The vast majority of Thanksgiving turkeys are raised indoors in crowded sheds with tens of thousands of other birds.  They’re unable to carry out natural behaviors and often struggle to hold up their weight due to more than 60 years of selective breeding that favors unnaturally oversized bodies. As a result, today’s turkeys are twice as big as traditional turkeys from past decades. The average weight of a modern bird is 31 pounds, more than twice the weight of the turkeys raised in the 1960s. Factory farm turkeys reach these weights in just a few months—an alarmingly fast growth rate that breaks bones and puts painful strain on their bodies.


Consolidation in the turkey industry has allowed a handful of companies to dominate the marketplace, ensuring large, fast-growing turkeys monopolize the supermarket aisle with limited competition from more humane growers. Currently, just four companies own nearly 60 percent of the turkey produced in the United States. The Butterball (owned by Seaboard Corp. and Goldsboro Milling Co.) and Jennie-O Turkey (owned by Hormel) brands alone make up more than one-third of that figure.

This consolidation and dominance by large companies isn’t limited to the turkey industry, or even to industrial animal agriculture in general. In 1987, small farms selling less than $350,000 worth of products made up 37 percent of all agricultural products sold. Twenty-five years later, that number dropped down to just 14 percent. The percentage of total sales made by larger farms—farms that sold more than $1 million in products—jumped from 38 percent in 1987 to 66 percent in 2012. This trend removes more humane choices for consumers, while propping up bad actors.

The shift away from smaller, independent, free-range, or pasture-based farming to factory farming on concentrated animal feeding operations (CAFOs) has caused unimaginable farm animal suffering, polluted local air and water, contributed significantly to methane emissions and climate change, devastated rural communities, limited farmer autonomy, and endangered farmworkers. As a country, we must transition away from this harmful system to a more humane and sustainable one. A new bill in Congress would help us do just that.

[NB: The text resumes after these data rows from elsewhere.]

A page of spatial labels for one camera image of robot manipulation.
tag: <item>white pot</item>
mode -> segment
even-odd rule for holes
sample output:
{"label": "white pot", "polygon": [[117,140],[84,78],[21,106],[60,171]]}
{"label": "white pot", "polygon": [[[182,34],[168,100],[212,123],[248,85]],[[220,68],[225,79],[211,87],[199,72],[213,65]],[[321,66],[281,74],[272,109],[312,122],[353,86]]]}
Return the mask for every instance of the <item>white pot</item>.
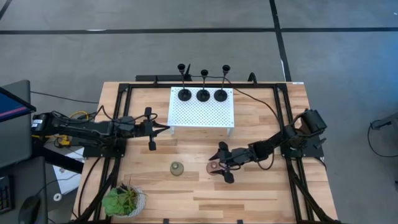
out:
{"label": "white pot", "polygon": [[115,217],[118,218],[131,218],[131,217],[135,217],[138,214],[141,213],[141,211],[144,209],[145,207],[145,195],[142,192],[142,190],[138,187],[132,186],[131,187],[135,192],[137,192],[137,198],[136,198],[136,209],[134,209],[130,214],[128,215],[113,215]]}

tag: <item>green succulent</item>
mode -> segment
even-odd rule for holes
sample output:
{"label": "green succulent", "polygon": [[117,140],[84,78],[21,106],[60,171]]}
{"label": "green succulent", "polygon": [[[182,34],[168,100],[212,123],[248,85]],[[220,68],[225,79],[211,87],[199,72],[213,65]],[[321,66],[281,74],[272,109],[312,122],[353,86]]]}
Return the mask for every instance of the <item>green succulent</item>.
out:
{"label": "green succulent", "polygon": [[102,199],[102,204],[105,207],[105,213],[108,216],[112,215],[128,215],[136,209],[137,193],[131,187],[124,184],[118,188],[113,188]]}

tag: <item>potted plant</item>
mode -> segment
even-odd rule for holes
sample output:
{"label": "potted plant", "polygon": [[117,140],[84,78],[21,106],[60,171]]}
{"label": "potted plant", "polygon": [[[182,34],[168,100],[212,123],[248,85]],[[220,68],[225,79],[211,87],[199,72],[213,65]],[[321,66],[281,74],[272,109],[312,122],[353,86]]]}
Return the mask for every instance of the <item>potted plant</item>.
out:
{"label": "potted plant", "polygon": [[119,218],[135,217],[145,206],[145,194],[140,188],[122,184],[112,188],[102,199],[105,213]]}

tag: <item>black floor line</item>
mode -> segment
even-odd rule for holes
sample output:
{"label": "black floor line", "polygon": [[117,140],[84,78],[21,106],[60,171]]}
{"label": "black floor line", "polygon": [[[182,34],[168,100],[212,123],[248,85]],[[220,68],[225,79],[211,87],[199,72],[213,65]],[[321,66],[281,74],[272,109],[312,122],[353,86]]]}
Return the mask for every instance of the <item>black floor line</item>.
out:
{"label": "black floor line", "polygon": [[7,0],[6,3],[2,6],[0,10],[0,20],[3,17],[4,13],[6,13],[8,7],[10,6],[12,0]]}
{"label": "black floor line", "polygon": [[397,32],[398,27],[282,28],[281,32]]}
{"label": "black floor line", "polygon": [[275,32],[274,28],[216,27],[178,29],[104,29],[104,30],[0,30],[0,35],[57,35],[57,34],[193,34],[193,33],[251,33]]}
{"label": "black floor line", "polygon": [[284,44],[284,39],[283,39],[282,33],[281,33],[281,28],[280,28],[280,24],[279,24],[279,18],[278,18],[278,12],[276,9],[275,0],[269,0],[269,4],[271,6],[272,18],[274,20],[276,40],[278,42],[279,55],[280,55],[280,59],[282,61],[283,69],[284,69],[285,81],[291,82],[292,76],[290,75],[289,63],[287,62],[285,44]]}

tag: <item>robotic arm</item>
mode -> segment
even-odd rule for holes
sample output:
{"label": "robotic arm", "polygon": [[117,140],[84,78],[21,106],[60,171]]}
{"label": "robotic arm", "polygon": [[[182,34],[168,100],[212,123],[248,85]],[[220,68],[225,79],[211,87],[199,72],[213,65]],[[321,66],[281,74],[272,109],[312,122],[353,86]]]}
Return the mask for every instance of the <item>robotic arm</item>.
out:
{"label": "robotic arm", "polygon": [[123,152],[120,140],[149,136],[149,150],[156,150],[154,138],[169,129],[169,126],[158,124],[151,119],[152,108],[146,108],[145,120],[136,124],[136,119],[124,116],[119,119],[102,122],[82,121],[70,119],[58,113],[42,113],[33,117],[32,134],[48,136],[53,134],[65,134],[82,139],[85,157],[117,157]]}
{"label": "robotic arm", "polygon": [[[301,119],[302,126],[295,128],[295,123]],[[209,160],[219,159],[221,169],[211,171],[212,174],[224,176],[225,182],[234,182],[231,170],[239,169],[248,162],[260,162],[268,159],[274,153],[274,149],[281,144],[288,144],[291,150],[301,151],[304,147],[319,148],[326,139],[318,140],[318,136],[324,132],[326,124],[316,110],[306,110],[299,114],[291,124],[283,127],[283,130],[265,141],[250,143],[248,148],[228,149],[225,142],[219,143],[217,153]]]}

The Farm System Reform Act (H.R.4421/S.2332), introduced this summer by Sen. Cory Booker (D-NJ) and Rep. Ro Khanna (D-CA), lays out a road map for a more humane, robust, and fair food system. Specifically, the bill would place an immediate moratorium on the construction and expansion of large factory farms, phasing out their operation entirely by 2040—effectively reining in the outsized power of a few large corporations.


The bill would also provide $10 billion in annual funding to help CAFO operators transition to more humane and sustainable systems, including raising animals outdoors on pasture or switching to sustainable crop production. The Farm System Reform Act also offers more oversight of animal agribusiness, protecting farmers from predatory contracts and ensuring that local communities have legal recourse against large companies for the economic, environmental, and public health harms caused by their factories.

There is no question that independent, sustainable, and higher-welfare farming is better for our society. It maintains healthy air and waterways, keeps more money in farmers’ pockets and in local communities, improves working conditions for agricultural workers, and provides better lives for animals. What is still a question is whether our political leaders are willing to avert disaster and enact policies that will promote this healthier, more humane, and more sustainable form of food production—or whether our government will continue to uphold and protect the destructive,  abusive system we have today.


With the spirit of Thanksgiving in mind, passing the Farm System Reform Act is a big step toward bringing about a food system for which we can all be thankful. We urge readers to use their voices to urge their representatives and senators to support the Farm System Reform Act.